Think about it: if the roles were reversed and you were committed to showing him that you could be trusted, wouldn't you be eager to prove your commitment? If you were texting your girlfriend and he asked to see it, you'd immediately show him that there is nothing to worry about. Shouldn't he be doing the same? It doesn't matter if it takes 2 years or 20 years, if he wants to be with you he need to earn back your trust. If he complains about that or doesn't think it's fair, he is just not respecting you. I'm not sure why you promised to never look at his phone again (doing so the first time was totally understandable) but if you feel you need to see it in order to move forward with your trust building, you have to tell him. He'll show you or he won't, and you'll know what it means if he doesn't.
There is one thing I've seen a lot that I want you to be very careful about. Many, many times, guys or girls who have cheated will make their partner feel guilty for questioning their actions. PLEASE do not fall into this trap. If, for example, you tell him that you are having trouble trusting him and would like to see his text messages and he tries to make you feel bad for even asking (often turning everything around on you, calling you paranoid or saying he can't believe you don't trust him), BEWARE. Not only is he possibly cheating, but he's trying to make you feel guilty for it. That is not okay.
The bottom line is that he made the mistake and if he wants to be with you, he needs to do whatever it takes to re-earn your trust. If that means you share a cell phone or you always know his email password, so be it. It's not a fun way to live, but it would show you that he doesn't have anything to hide. If he's committed to your relationship, he'll do what you need without making you feel badly about it. I hate to hear that you feel guilty about not trusting him. It sounds like you've been very understanding and would like to trust him, but he needs to do his part too. I know it's further complicated because your child is attached to him, but it's better for everyone to know the truth sooner rather than later. Attachment only grows with time, and you really need to know who you're with. Please write in again if you need further advice on this.
Amy: Dear Kasey, In an ideal world, you would forgive him and move on to fully trust him again, and he would never do anything to make you question his commitment. But, that's not how things seem to be working out. You have every right in the world to still question his actions, especially when they are suspicious as you've described. You also have every right to ask for information or proof from him. When he gets a text message that you are curious about it, ask to see it. If he is doing nothing wrong he should have absolutely no problem showing you his phone.

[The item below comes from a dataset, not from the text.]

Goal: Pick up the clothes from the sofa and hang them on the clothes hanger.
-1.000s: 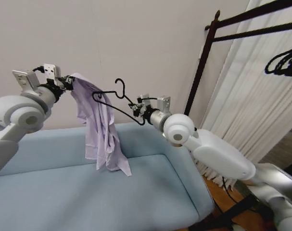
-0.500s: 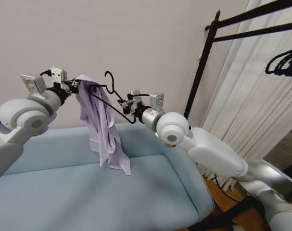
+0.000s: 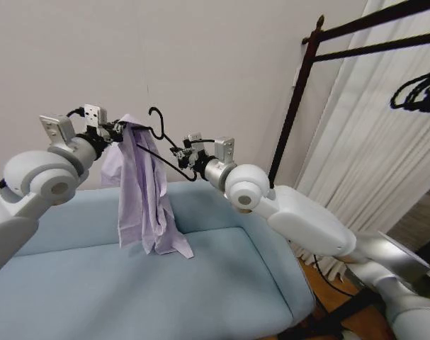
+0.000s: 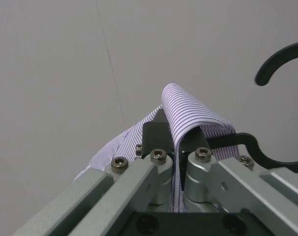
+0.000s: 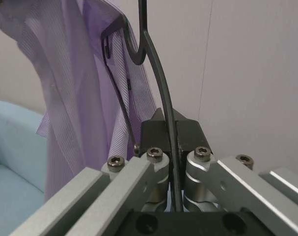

Think about it: if the roles were reversed and you were committed to showing him that you could be trusted, wouldn't you be eager to prove your commitment? If you were texting your girlfriend and he asked to see it, you'd immediately show him that there is nothing to worry about. Shouldn't he be doing the same? It doesn't matter if it takes 2 years or 20 years, if he wants to be with you he need to earn back your trust. If he complains about that or doesn't think it's fair, he is just not respecting you. I'm not sure why you promised to never look at his phone again (doing so the first time was totally understandable) but if you feel you need to see it in order to move forward with your trust building, you have to tell him. He'll show you or he won't, and you'll know what it means if he doesn't.
There is one thing I've seen a lot that I want you to be very careful about. Many, many times, guys or girls who have cheated will make their partner feel guilty for questioning their actions. PLEASE do not fall into this trap. If, for example, you tell him that you are having trouble trusting him and would like to see his text messages and he tries to make you feel bad for even asking (often turning everything around on you, calling you paranoid or saying he can't believe you don't trust him), BEWARE. Not only is he possibly cheating, but he's trying to make you feel guilty for it. That is not okay.
The bottom line is that he made the mistake and if he wants to be with you, he needs to do whatever it takes to re-earn your trust. If that means you share a cell phone or you always know his email password, so be it. It's not a fun way to live, but it would show you that he doesn't have anything to hide. If he's committed to your relationship, he'll do what you need without making you feel badly about it. I hate to hear that you feel guilty about not trusting him. It sounds like you've been very understanding and would like to trust him, but he needs to do his part too. I know it's further complicated because your child is attached to him, but it's better for everyone to know the truth sooner rather than later. Attachment only grows with time, and you really need to know who you're with. Please write in again if you need further advice on this.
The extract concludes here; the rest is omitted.